Two recent glimpses into what high school can be
To complement the broad trends we discovered across the Canopy dataset, recently, my colleague Tom Arnett and I dug deeply into two innovative high schools that we learned about through the Canopy project. In partnership with the Center on Reinventing Public Education (CRPE), we studied how two New England schools navigated the pandemic year, each representing a very different approach to reimagining high school.
- Common Ground High School in New Haven, Connecticut, is a single-site charter school that sits on 20 acres of land and houses an urban farm that produces more than 10,000 pounds of local food each year. Students are encouraged to become local changemakers by serving the community and driving their own educational experience. Our school profile describes how the school has made student voice and leadership not only a philosophy, but an operational principle through key strategies.
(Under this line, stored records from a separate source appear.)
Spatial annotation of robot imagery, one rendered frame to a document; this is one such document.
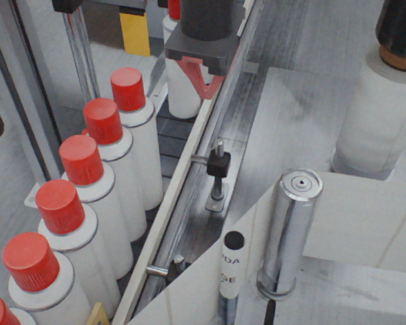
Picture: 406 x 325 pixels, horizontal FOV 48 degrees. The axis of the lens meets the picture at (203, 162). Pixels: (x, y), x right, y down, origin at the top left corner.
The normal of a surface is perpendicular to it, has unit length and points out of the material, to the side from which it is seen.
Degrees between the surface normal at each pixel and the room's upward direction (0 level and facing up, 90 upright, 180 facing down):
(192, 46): 1
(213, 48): 1
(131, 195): 90
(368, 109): 92
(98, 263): 90
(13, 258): 2
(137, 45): 90
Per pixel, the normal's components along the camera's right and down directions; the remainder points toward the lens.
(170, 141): 0.00, -0.66
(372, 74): -0.89, 0.36
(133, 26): -0.26, 0.72
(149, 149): 0.65, 0.57
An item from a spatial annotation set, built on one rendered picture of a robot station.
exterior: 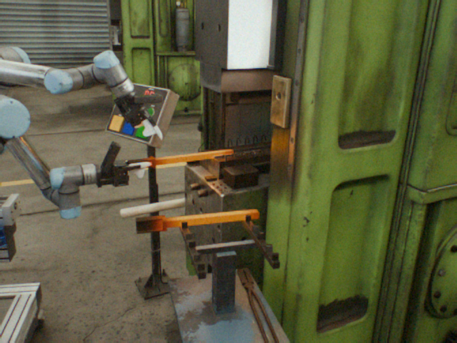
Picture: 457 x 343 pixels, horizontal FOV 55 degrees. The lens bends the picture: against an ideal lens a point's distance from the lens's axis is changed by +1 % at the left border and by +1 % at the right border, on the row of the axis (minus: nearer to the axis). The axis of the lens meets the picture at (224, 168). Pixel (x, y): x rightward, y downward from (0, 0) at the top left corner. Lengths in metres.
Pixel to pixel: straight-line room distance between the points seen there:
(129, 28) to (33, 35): 3.40
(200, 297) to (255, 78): 0.85
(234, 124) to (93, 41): 7.81
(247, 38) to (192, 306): 0.95
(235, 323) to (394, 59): 1.04
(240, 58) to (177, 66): 5.05
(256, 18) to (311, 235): 0.80
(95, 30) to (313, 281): 8.48
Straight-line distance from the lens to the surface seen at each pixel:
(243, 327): 1.40
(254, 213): 1.45
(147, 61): 6.71
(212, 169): 1.83
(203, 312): 1.45
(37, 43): 9.65
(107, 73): 1.58
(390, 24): 1.66
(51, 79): 1.54
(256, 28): 1.67
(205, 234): 1.87
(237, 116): 2.05
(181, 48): 6.65
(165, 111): 2.14
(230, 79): 1.70
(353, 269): 1.93
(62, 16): 9.63
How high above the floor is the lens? 1.58
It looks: 20 degrees down
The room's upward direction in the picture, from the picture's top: 1 degrees clockwise
- Map Academy in Plymouth, Massachusetts, now in its second year of operation, is designed to work for students for whom conforming to the traditional K–12 education system is not always compatible with their life circumstances. Our school profile shows how the school provides an education that adapts to the needs and interests of its students while maintaining high expectations.
Despite these differences in context and focus, both schools report many of the practices listed above that appear more often in high schools than elementary and middle schools. Common Ground, for example, cites extended learning opportunities and individual learning paths as two of the five practices that are central to its approach, and Map Academy reports competency-based education as a central approach. Both schools—Common Ground in an urban locale and Map Academy in a suburban one—also report a number of equity-focused practices, such as practice of culturally relevant pedagogy and elimination of tracked classes.